* EXERCISE AIM
Please copy out the entries until you have copied the line that contains "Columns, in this", beginning with the first line.

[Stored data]

┄┄┄┄┄┄┄┄┄┄┄┄┄┄┄┄┄┄┄┄

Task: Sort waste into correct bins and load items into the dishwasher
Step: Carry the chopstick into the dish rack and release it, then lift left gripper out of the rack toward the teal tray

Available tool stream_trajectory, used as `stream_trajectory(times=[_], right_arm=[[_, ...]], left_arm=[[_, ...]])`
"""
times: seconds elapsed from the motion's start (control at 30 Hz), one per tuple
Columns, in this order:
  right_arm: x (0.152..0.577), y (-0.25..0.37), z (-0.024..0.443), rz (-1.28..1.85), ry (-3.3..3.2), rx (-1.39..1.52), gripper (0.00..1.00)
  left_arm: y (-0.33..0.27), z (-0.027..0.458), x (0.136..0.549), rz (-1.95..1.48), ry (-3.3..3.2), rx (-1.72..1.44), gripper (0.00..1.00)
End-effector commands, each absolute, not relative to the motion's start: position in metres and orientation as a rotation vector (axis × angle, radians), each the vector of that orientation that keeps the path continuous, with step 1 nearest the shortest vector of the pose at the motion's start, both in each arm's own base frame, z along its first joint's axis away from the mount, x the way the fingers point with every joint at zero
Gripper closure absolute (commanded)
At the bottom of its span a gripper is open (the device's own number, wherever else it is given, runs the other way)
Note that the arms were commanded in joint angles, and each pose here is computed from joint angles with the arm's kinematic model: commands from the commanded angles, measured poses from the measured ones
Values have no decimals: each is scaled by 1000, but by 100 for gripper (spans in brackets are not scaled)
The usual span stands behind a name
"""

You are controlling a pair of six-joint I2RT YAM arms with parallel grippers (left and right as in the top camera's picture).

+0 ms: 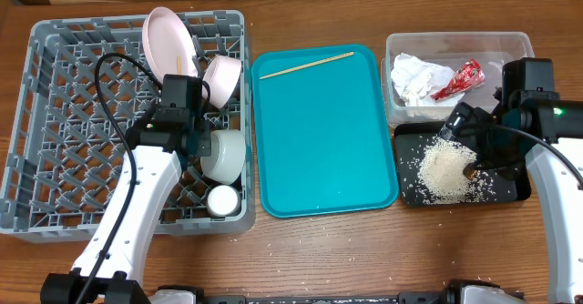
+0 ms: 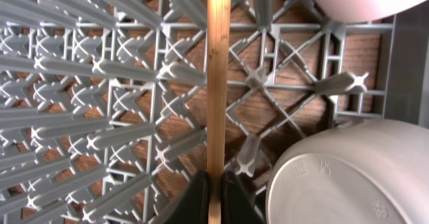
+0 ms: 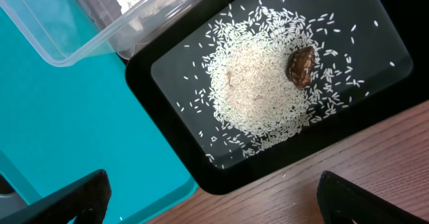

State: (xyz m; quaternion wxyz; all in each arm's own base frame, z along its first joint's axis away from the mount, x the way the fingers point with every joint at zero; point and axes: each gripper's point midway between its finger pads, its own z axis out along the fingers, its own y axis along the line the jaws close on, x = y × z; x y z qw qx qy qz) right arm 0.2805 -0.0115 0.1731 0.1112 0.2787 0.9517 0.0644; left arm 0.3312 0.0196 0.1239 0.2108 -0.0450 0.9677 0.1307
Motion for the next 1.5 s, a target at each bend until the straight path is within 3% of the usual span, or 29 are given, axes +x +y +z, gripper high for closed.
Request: stream_trajectory(times=[0.0, 0.33, 0.5, 0.6, 0.83, 1.17, 1.33, 1.47], right_arm=[[283, -14, 177, 179, 2776, 819, 0], [283, -14, 177, 179, 2776, 819, 0], [283, -14, 177, 179, 2776, 819, 0], [283, -14, 177, 178, 2776, 819, 0], [283, -14, 177, 179, 2776, 819, 0], [283, -14, 177, 179, 2776, 819, 0], [283, -14, 177, 178, 2776, 819, 0], [283, -14, 177, 179, 2776, 819, 0]], left_arm=[[19, 117, 325, 341, 2716, -182, 96], [20, 113, 315, 332, 2746, -267, 94], [20, 113, 316, 331, 2744, -268, 60], [19, 113, 317, 320, 2737, -284, 48], [3, 143, 339, 222, 2673, -235, 46], [-91, 290, 396, 5, 2437, 162, 50], [-148, 286, 442, -111, 2468, 486, 35], [-184, 259, 475, -225, 2436, 734, 30]])
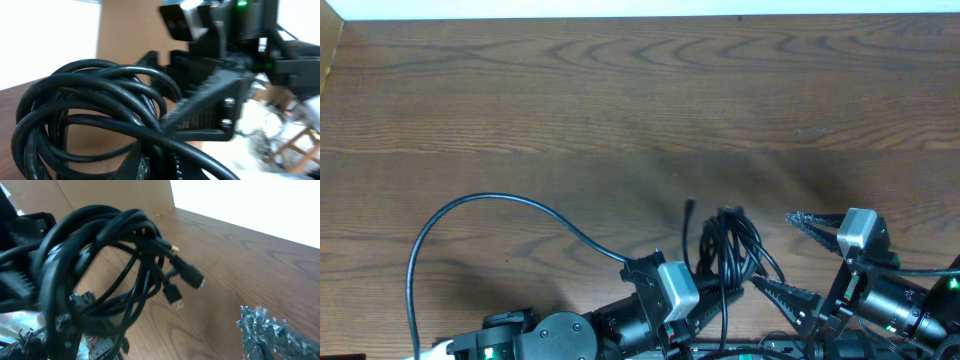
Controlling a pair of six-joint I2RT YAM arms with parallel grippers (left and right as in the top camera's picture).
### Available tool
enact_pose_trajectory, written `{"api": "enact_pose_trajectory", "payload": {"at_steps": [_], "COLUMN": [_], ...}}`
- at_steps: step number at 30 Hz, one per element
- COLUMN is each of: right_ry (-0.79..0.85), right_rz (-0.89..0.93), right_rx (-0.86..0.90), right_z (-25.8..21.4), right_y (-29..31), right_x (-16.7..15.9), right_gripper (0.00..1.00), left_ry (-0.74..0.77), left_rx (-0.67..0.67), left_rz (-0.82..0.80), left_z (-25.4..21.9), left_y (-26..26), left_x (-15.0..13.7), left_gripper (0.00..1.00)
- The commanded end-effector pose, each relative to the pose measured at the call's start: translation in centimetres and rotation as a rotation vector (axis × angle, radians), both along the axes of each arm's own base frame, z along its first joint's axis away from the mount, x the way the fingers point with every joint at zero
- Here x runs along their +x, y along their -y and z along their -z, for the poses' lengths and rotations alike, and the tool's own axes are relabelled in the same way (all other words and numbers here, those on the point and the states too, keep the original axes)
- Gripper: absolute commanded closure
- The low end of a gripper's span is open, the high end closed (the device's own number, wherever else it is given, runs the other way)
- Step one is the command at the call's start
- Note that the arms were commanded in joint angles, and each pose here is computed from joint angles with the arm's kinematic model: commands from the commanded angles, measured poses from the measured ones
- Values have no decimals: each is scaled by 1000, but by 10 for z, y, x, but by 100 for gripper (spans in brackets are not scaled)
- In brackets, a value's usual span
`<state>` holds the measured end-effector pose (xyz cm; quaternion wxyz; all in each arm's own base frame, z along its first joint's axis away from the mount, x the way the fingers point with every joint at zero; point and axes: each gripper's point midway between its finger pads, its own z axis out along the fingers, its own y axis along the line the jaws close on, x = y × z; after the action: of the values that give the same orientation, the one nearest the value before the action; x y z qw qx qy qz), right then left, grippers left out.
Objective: Untangle cables
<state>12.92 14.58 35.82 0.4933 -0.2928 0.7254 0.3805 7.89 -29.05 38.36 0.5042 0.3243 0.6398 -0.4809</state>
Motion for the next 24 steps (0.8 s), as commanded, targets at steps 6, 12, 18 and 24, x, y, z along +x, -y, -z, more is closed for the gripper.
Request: {"api": "enact_pose_trajectory", "payload": {"at_steps": [6, 12, 18, 24], "right_ry": [-27, -24, -31, -159], "right_rz": [145, 163, 163, 193], "right_rx": [-24, -15, -15, 62], "right_z": [3, 0, 0, 1], "right_y": [15, 16, 16, 15], "right_x": [18, 21, 25, 40], "right_gripper": [1, 1, 1, 1], "left_ry": [53, 46, 6, 0], "left_rx": [9, 6, -9, -49], "left_rz": [-92, 51, 175, 357], "left_z": [-8, -8, -8, -16], "left_y": [-14, -17, -38, -55], "left_x": [27, 32, 47, 51], "left_gripper": [92, 93, 92, 93]}}
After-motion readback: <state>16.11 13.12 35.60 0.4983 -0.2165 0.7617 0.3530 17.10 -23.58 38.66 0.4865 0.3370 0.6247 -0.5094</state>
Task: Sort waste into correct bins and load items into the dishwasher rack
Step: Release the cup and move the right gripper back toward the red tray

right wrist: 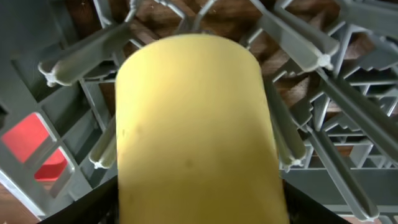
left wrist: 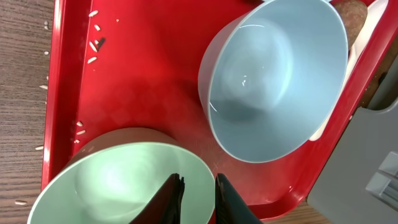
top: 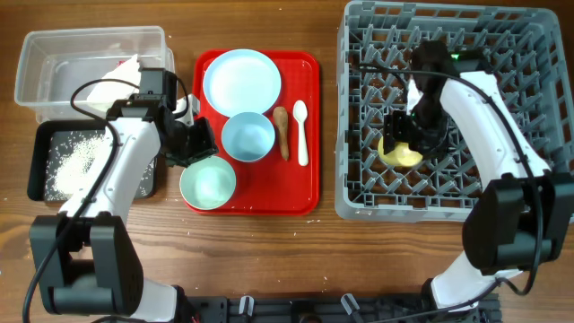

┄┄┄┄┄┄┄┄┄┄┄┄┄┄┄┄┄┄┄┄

* TASK RESPONSE
Task: Sort waste into correct bins and load items into the dishwasher
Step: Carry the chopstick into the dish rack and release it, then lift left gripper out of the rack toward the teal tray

Available tool stream_trajectory, used as `stream_trajectory(times=[_], right_arm=[[_, ...]], left_arm=[[_, ...]])`
"""
times: seconds elapsed from the motion's start (control at 30 Hz), one per tuple
Columns, in this order:

This concludes the response to the exercise.